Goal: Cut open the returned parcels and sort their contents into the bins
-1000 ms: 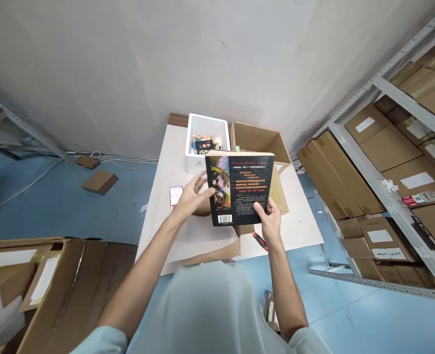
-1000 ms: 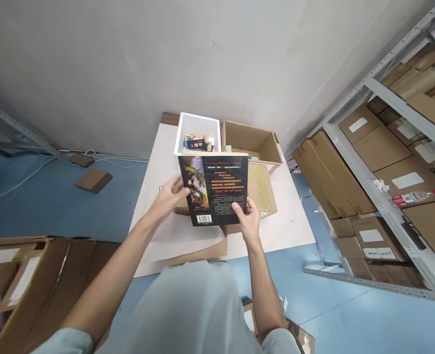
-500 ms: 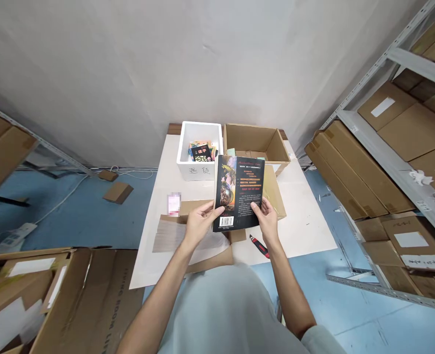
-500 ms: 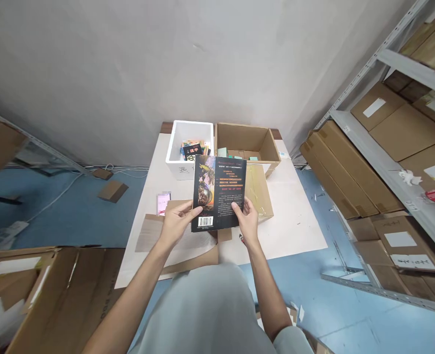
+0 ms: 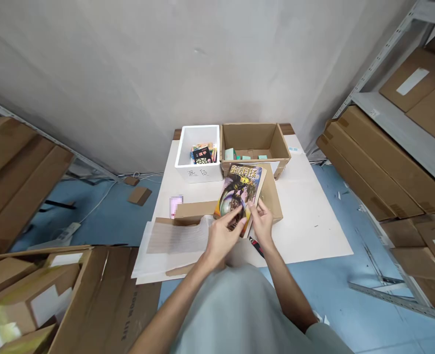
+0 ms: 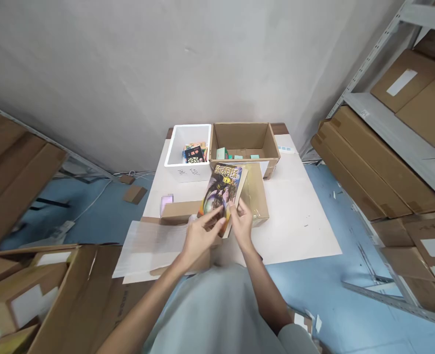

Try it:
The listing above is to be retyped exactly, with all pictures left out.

Expected answer:
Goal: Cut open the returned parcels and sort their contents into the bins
-1000 ms: 
-1000 ms: 
-500 ms: 
-500 ms: 
+0 ms: 
+0 ms: 

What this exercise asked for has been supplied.